Key findings from the report:
• Picaridin isn't odorous and irritating like other chemicals and it provides all-day protection from mosquitoes and ticks at 20% concentration, but it's not as effective as the most common repellent, DEET, some studies show.

  • DEET is commonly maligned for neurological damage, seizures, and eye irritation, but can provide all-day protection at concentration of 20%-30% against a variety of pests. The EWG says that DEET is a "reasonable" choice when weighed against the consequences of Lyme disease and West Nile virus, adding that the chemical's safety profile is better than assumed. In 1998, the EPA concluded the rate of adverse reactions was very low - 1 per 100 million people.

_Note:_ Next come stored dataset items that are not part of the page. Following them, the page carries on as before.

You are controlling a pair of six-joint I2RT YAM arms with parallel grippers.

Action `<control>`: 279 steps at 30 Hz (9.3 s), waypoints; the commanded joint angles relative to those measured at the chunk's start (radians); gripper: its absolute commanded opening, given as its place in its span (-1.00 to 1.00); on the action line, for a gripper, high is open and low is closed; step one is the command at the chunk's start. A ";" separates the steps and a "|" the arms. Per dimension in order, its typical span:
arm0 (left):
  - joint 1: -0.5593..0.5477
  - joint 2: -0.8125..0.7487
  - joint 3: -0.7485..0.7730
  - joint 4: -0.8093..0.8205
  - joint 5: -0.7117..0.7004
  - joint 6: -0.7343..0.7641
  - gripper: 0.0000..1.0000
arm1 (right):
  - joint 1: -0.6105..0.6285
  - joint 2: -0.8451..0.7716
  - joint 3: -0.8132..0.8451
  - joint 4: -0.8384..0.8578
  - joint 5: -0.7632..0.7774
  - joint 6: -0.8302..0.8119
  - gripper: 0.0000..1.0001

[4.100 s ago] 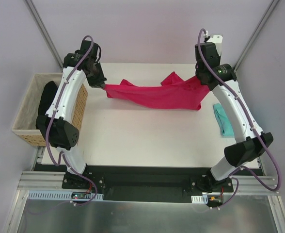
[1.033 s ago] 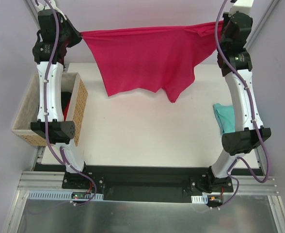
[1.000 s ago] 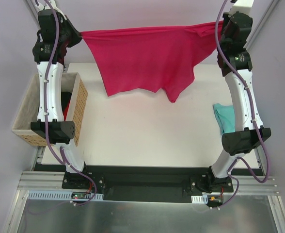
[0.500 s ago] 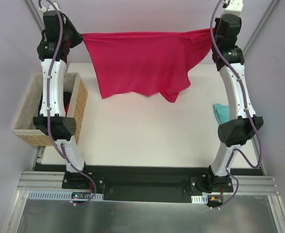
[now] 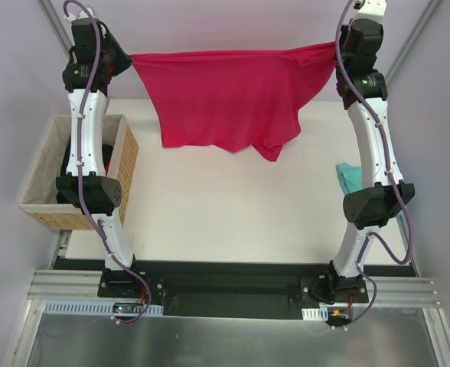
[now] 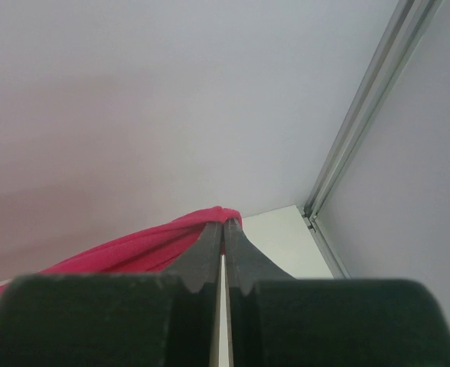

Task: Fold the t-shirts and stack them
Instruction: Flatten out the tshirt

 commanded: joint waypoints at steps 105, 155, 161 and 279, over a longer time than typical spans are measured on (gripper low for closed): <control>-0.199 -0.494 -0.829 -0.769 -0.143 0.024 -1.00 | 0.103 -0.635 -0.919 -0.782 -0.291 0.586 -0.98; -0.219 -0.569 -1.150 -0.642 -0.035 0.084 -0.22 | 0.511 -0.469 -0.812 -1.072 -0.158 0.839 0.30; -0.219 -0.437 -0.970 -0.600 -0.061 0.125 -0.23 | 0.508 -0.230 -0.546 -1.031 -0.089 0.670 -0.27; -0.289 -0.086 -0.790 -0.572 0.028 0.033 -0.60 | 0.041 -0.009 -0.719 -0.498 -0.391 0.491 -0.98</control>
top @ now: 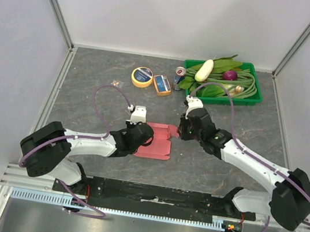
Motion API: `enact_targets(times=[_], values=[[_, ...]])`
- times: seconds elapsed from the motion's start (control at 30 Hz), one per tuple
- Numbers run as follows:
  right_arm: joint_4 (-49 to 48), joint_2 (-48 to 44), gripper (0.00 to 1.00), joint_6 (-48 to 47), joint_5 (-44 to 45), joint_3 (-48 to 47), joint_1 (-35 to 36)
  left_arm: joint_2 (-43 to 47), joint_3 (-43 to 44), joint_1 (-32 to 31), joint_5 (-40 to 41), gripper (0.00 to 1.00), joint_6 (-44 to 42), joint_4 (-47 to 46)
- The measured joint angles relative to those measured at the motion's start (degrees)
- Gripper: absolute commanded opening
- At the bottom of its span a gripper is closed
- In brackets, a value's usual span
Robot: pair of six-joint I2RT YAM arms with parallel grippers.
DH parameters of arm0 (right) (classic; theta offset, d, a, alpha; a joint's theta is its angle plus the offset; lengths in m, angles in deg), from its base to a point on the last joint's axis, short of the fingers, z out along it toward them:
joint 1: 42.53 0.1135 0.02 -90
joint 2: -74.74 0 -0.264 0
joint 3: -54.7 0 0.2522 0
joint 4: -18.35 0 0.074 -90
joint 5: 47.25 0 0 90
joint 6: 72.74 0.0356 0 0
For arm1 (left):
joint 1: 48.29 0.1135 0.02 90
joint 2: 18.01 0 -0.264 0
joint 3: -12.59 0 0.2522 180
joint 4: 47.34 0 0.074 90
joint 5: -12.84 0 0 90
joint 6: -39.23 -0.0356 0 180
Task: Fold the paper box
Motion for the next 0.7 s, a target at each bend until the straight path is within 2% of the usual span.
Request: enact_targets(times=[0.17,0.33,0.5,0.7], values=[[4.8,-0.9,0.29,-7.8,-3.0,-2.8,-2.8,0.0,-1.1,0.0,0.0,0.02,-5.4,-2.9],[6.3,5.5,0.35,-13.6,-8.3,-5.1,-3.7,0.0,-2.0,0.0,0.0,0.02,-8.7,-5.5],[6.4,9.9,0.38,-17.0,-12.0,-5.2,-3.6,0.0,-3.0,0.0,-0.1,0.02,-10.3,-7.5],[6.2,11.4,0.40,-19.1,-11.2,-6.3,-3.6,0.1,-3.9,0.0,-0.3,0.02,-11.3,-9.4]])
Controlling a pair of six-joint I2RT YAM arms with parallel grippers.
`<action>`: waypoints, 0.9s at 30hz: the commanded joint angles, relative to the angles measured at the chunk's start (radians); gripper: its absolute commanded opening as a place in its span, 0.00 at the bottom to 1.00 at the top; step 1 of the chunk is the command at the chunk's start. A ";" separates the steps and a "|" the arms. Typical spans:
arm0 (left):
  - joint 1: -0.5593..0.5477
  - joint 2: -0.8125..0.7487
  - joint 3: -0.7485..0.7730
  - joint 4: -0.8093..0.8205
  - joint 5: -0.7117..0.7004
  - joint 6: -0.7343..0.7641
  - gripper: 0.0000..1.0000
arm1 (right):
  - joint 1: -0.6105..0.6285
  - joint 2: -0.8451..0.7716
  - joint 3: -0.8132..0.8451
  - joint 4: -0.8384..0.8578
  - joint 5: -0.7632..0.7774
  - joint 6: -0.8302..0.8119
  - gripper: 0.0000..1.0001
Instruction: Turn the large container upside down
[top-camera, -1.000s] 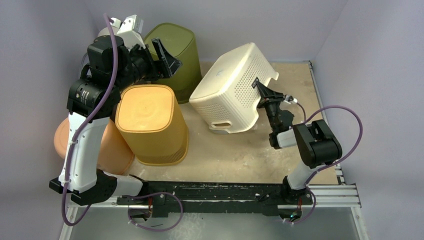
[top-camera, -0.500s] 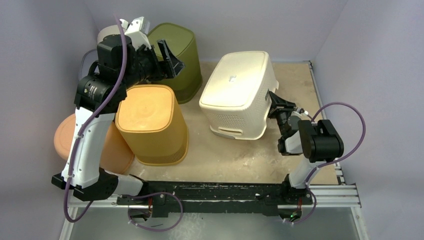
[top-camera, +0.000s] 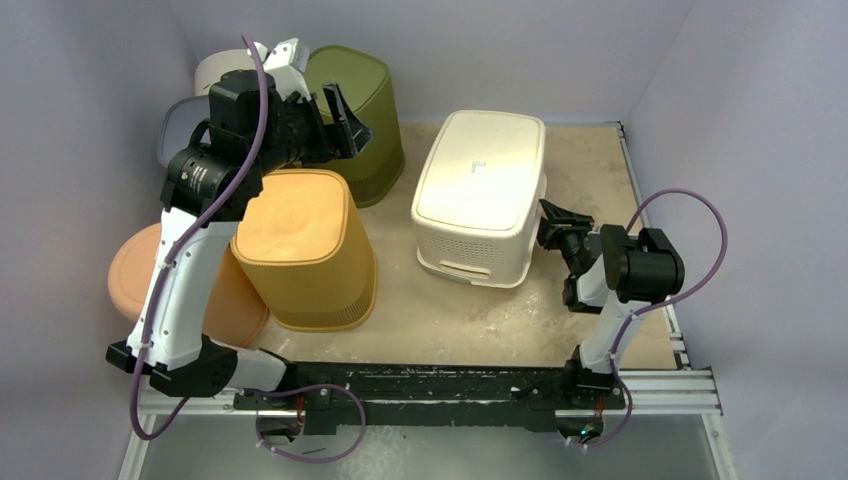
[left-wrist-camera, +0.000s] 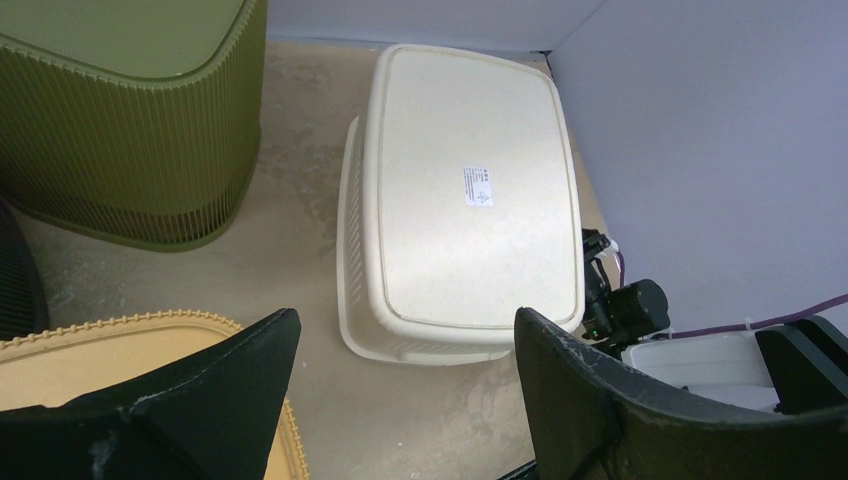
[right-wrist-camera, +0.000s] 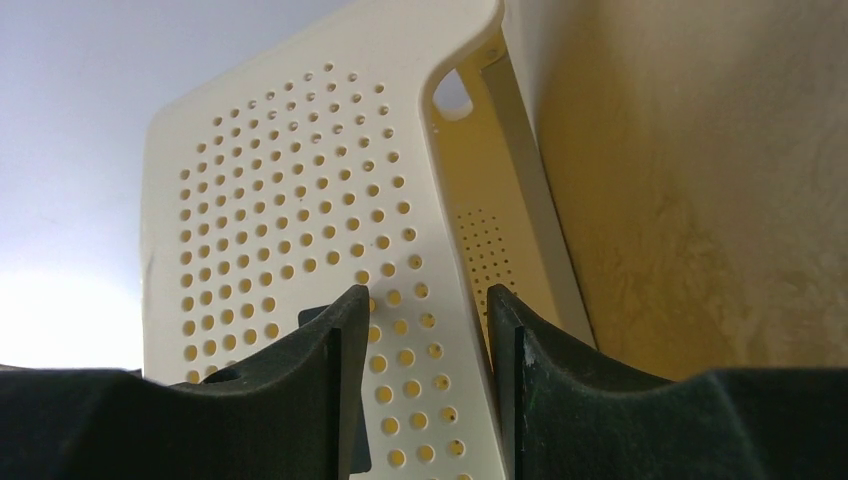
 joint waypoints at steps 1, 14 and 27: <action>-0.004 -0.002 -0.012 0.061 0.007 -0.004 0.76 | -0.033 0.017 0.023 0.429 -0.092 -0.050 0.49; -0.004 0.023 -0.032 0.069 -0.003 0.000 0.76 | -0.163 0.093 0.034 0.428 -0.192 -0.104 0.47; -0.003 0.029 -0.099 0.116 0.001 -0.001 0.76 | -0.324 0.082 0.118 0.372 -0.307 -0.161 0.48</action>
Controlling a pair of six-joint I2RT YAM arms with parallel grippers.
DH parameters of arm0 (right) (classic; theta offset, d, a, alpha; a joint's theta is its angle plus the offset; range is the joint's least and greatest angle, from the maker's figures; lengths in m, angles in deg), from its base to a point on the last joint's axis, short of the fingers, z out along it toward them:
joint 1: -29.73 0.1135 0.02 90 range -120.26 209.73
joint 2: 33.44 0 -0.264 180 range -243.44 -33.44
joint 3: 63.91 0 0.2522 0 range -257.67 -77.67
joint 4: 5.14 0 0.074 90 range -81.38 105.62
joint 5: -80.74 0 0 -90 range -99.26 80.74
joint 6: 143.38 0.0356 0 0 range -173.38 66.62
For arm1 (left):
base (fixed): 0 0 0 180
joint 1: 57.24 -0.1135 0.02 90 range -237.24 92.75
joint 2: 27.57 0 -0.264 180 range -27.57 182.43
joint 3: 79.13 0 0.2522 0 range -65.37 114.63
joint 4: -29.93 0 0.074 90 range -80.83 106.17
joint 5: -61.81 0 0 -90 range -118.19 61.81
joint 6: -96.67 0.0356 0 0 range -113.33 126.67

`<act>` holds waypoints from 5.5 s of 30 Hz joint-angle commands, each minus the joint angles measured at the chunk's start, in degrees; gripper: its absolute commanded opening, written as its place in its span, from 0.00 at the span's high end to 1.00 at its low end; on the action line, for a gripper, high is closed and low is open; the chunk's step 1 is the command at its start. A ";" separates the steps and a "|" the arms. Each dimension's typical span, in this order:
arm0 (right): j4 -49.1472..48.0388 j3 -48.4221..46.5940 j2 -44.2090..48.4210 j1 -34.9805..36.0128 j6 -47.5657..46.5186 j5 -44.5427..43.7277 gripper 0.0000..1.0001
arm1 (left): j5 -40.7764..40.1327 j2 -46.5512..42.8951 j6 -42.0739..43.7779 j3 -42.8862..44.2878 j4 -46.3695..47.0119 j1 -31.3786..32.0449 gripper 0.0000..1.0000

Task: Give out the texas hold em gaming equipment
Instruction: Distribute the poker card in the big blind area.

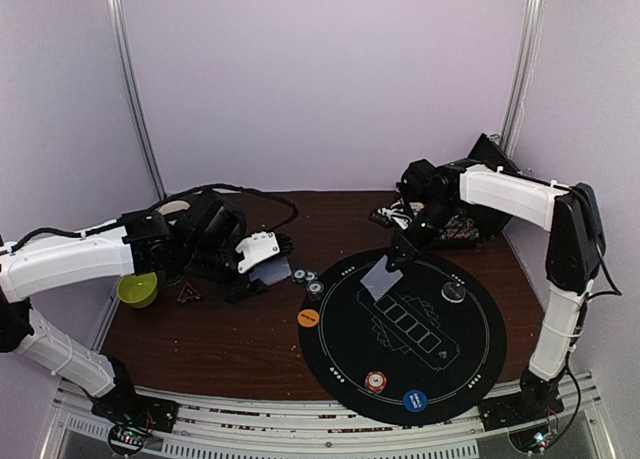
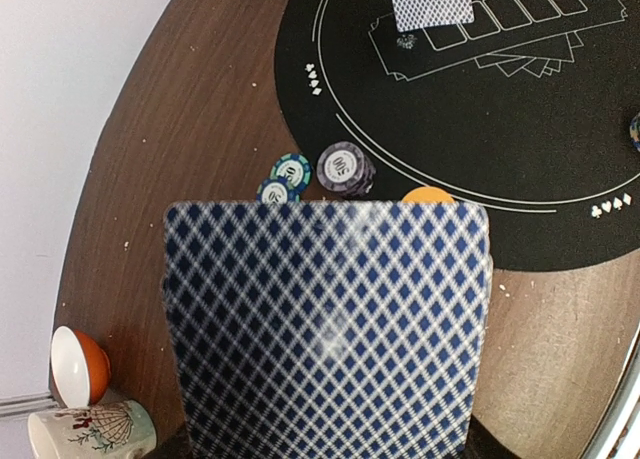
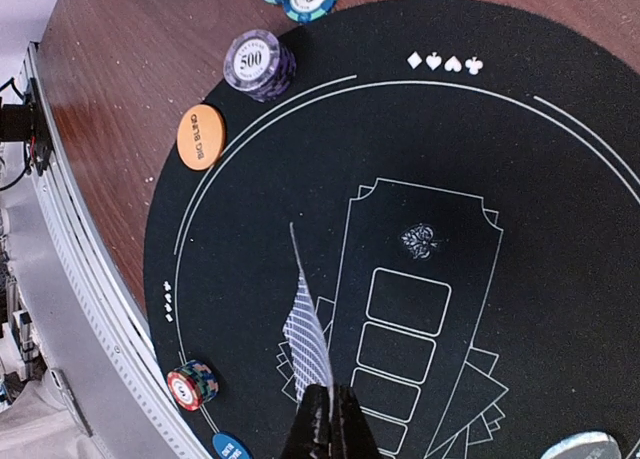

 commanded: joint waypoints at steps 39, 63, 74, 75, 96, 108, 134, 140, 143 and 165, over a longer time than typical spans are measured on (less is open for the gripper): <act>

  • The chemical IR3535 has a good safety profile, but like DEET, it can cause eye irritation, melt plastic, and damage fabric. It's also not effective unless it's used in concentrations higher than 20%.
  • Extracts from the Eucalyptus tree were the most effective botanical ingredient. Though the extract - which has the trade name Oil of Lemon Eucalyptus - can provide up to six hours of protection at 30% concentration, it can irritate lungs and shouldn't be used for children younger than 3.

"We found them all to be safe, especially if people don't overdose on the product," said David Andrews, lead author on the study and a researcher with EWG. "And these chemicals do protect people against a lot of rather nasty insects."